As promessas não cumpridas

Quando morreu, Torquato Neto levou consigo muitas expectativas. Prometeu ajudar a realizar o sonho de alguns jovens com quem conviveu em Teresina, pensava em compor novamente e também queria investir na carreira de cineasta, mas abriu mão de tudo isso. Deixou pela metade os planos que havia feito para si e para os outros.

Segundo Edmar Oliveira, a morte de Torquato foi impactante. “Interrompeu uma convivência que apenas começava”, diz.

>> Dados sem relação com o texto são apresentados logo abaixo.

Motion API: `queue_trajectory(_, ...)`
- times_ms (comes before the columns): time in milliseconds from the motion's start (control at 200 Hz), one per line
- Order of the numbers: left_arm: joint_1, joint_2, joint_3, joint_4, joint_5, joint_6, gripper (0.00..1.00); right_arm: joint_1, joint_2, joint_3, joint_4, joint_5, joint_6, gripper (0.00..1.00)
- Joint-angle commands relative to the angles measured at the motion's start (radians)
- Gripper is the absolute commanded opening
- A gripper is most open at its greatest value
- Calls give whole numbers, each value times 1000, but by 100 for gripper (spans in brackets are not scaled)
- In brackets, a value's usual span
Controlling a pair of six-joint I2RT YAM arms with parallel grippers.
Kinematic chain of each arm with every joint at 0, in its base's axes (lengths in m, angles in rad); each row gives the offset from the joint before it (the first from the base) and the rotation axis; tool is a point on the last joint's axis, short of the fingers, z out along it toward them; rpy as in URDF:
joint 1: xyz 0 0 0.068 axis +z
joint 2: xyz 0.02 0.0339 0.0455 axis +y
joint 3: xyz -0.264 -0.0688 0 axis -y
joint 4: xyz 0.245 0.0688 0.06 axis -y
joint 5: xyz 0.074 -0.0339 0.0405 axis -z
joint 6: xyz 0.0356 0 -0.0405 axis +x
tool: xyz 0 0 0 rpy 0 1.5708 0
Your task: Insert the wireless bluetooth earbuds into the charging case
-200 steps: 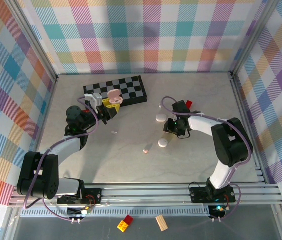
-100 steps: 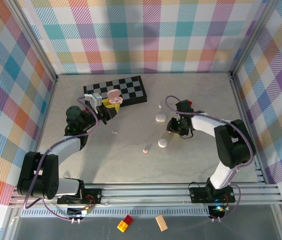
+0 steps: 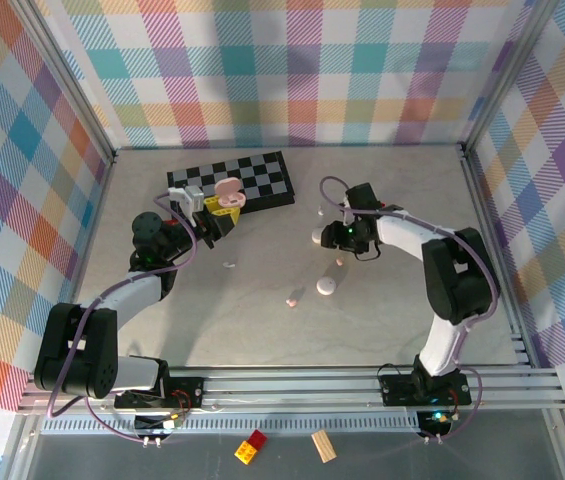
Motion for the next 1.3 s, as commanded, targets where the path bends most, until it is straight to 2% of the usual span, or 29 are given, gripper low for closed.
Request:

Ao cantor Silizinho, o poeta prometeu que iria ajudá-lo, entregando algumas músicas a um artista muito influente do Rio de Janeiro. “Ele levou seis melodias que eu tinha feito, as melhores. Mas logo depois se matou. Não sei se chegou a entregar”, conta.

Claudete Dias lembra que Torquato a incentivou a seguir a carreira de atriz. “Disse que tinha encontrado a moça pra fazer os filmes dele. E que, quando eu chegasse no Rio de Janeiro, a gente ia fazer trabalhos juntos. Eu fiquei fascinada com a ideia, mas quando ele se matou, foi quase que um corte brutal no meu sonho”, revela.

O mesmo aconteceu com Carlos Galvão, que tinha a expectativa de fazer parceria com o poeta. “Eu segurei minha ida de Teresina para o Rio de Janeiro por conselho dele, que me convidou para fazer música. Ele estava rearrumando (SIC) a vida como compositor. O suicídio cortou esses projetos todos”, lamenta.

Um samba com Torquato

 

As datas já se confundem na memória de Silvério Cardoso da Silva, o Silizinho, mas a experiência de compor em parceria com Torquato Neto está bem guardada, assim como as fotos desse momento. “Dizem que imagem fala mais que palavra. Está aí”, diz, mostrando as fotografias em que aparece ao lado de Torquato. “Nessa aqui ele estava escrevendo e eu estou olhando. Aqui eu estou tocando e ele está ouvindo”, explica.

A música é o primeiro samba-enredo da escola Brasa Samba, feita no início da década de 1970, com melodia de Silizinho e letra de Torquato. “Ele foi lá pra casa, perto da Praça Pedro II, e fizemos. Eu tomando uma cachaça e ele guaraná”, recorda.

 

A parceria dos dois, no entanto, já vinha de alguns anos atrás, quando namoraram duas irmãs. “Em 62 ele veio do Rio de Janeiro passar a semana aqui. Eu namorava com uma garota e ele começou a namorar com a irmã dela. Ficamos muito amigos nessa época”, conta Silizinho.

O programa dos casais já era definido. “A gente saía 6h15 do cinema, ficava na praça até 8h30 e 9h da noite as meninas tinham que ir pra casa”, diz, lembrando que Torquato era um rapaz calmo e tímido. “Uma vez nós fizemos uma festa e ele ficou o tempo todo na janela. A namorada doida pra dançar e ele lá, parado”, fala, divertindo-se com a história.